Inventories in western Canada hit around 26 million barrels two weeks ago, the highest ever recorded by energy information provider Genscape, which has been monitoring storage in the region since 2011. That's up from eight-month lows just two months ago of around 18 million barrels after wildfires in northern Alberta shut some oil sands production.
In the week ended Aug. 14, stocks drew by 1.5 million barrels but held within sight of the record high and stood at around 53 percent of the 46 million barrel storage capacity monitored by Genscape in Western Canada.
Unlike the main U.S. oil storage hub of Cushing, Oklahoma, where much of the 85 million barrels of capacity is available for short- or medium-term leases, Western Canadian storage is typically locked up in long-term deals.
For producers such as Suncor Energy Inc and Cenovus Energy Inc, which have watched their margins erode as regional crude prices halved over the past two months to 12-year lows, the trend could signal more pain ahead.
A glut of crude in Alberta will likely sell at an even steeper discount to global prices, traders say.

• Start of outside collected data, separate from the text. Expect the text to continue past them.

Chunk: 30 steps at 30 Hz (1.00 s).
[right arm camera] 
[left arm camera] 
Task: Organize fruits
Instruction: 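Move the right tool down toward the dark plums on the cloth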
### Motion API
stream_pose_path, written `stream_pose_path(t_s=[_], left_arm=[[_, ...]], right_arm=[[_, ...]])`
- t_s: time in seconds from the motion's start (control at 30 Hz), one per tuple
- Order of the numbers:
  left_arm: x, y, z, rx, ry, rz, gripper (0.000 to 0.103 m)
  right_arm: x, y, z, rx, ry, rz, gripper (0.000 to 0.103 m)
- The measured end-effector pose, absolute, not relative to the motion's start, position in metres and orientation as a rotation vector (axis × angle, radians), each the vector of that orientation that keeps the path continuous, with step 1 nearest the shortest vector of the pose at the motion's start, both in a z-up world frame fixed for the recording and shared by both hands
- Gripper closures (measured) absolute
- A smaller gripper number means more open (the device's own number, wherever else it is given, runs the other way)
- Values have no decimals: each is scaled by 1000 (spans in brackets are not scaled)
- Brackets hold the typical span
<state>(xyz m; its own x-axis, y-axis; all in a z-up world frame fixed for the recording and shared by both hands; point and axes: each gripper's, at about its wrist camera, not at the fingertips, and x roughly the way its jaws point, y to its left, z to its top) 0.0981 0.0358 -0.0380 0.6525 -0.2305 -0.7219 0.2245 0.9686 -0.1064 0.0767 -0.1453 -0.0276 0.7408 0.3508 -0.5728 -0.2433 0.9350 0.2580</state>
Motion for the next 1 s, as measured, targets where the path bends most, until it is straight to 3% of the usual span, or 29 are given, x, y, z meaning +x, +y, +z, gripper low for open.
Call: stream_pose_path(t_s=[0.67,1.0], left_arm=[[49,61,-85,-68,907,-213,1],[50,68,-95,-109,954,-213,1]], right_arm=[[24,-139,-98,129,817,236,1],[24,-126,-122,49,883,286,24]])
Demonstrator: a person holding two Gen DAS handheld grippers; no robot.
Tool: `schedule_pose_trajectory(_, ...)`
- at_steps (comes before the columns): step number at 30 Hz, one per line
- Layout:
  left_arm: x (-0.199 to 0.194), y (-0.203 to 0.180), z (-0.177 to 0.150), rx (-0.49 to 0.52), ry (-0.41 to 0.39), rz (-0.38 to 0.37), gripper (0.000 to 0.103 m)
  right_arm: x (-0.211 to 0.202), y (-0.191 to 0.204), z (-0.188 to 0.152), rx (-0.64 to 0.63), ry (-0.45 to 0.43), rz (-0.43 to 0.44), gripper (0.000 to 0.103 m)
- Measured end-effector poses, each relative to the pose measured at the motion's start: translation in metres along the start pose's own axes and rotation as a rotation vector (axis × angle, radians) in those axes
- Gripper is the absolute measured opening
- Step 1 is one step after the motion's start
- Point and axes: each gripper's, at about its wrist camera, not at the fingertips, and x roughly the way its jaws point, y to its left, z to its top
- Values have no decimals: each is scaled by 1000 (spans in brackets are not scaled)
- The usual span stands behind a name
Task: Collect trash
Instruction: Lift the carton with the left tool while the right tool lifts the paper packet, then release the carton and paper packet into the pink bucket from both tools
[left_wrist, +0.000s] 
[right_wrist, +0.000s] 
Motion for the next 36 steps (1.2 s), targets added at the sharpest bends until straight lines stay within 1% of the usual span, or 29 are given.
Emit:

Storage is tightening in PADD 2 where stocks are at a 139.5 million barrels, or 70 percent of capacity, according to the U.S. Energy Information Administration.
"We will be seeing a lot more barrels being sold up in Edmonton and Hardisty and that's tightening the storage market up there," Dominic Haywood, an analyst with Energy Aspects said.
He expects 660,000 bpd of crude refining output, equivalent to 4 percent of North American capacity, to be out in October.
Jump in lease rates
The flurry of activity is a boon for tank owners such as Kinder Morgan Inc and TransCanada Corp, which have built storage in western Canada in a bet on growing oil sands production even with such low prices.
The spread between front-month WCS delivered in September and December WCS flipped into contango in mid-July and blew out to more than $4 a barrel last week.
For market players with access to contracted storage, which ranges from 75 cents to $1.50 a barrel, that meant they could turn a neat profit by buying September barrels for around $20 below benchmark crude and selling them for a narrower discount of $15.45 a barrel in December.
Spot lease rates, meanwhile, have jumped to $3 a barrel and higher in the Alberta marketing hubs of Edmonton and Hardisty, according to two trading sources. One source said that was the highest since 2012.
With BP Plc's Whiting, Indiana, refinery outage and extra apportionment rationing space on Enbridge Inc pipelines, inventories are likely to fill fast in Alberta and Saskatchewan, traders said.
Whiting, one of the biggest consumers of Canadian crude, will be running at 40 percent capacity for at least a month.
"Recently it (the storage rate) has gone through the roof," said one Calgary-based trader.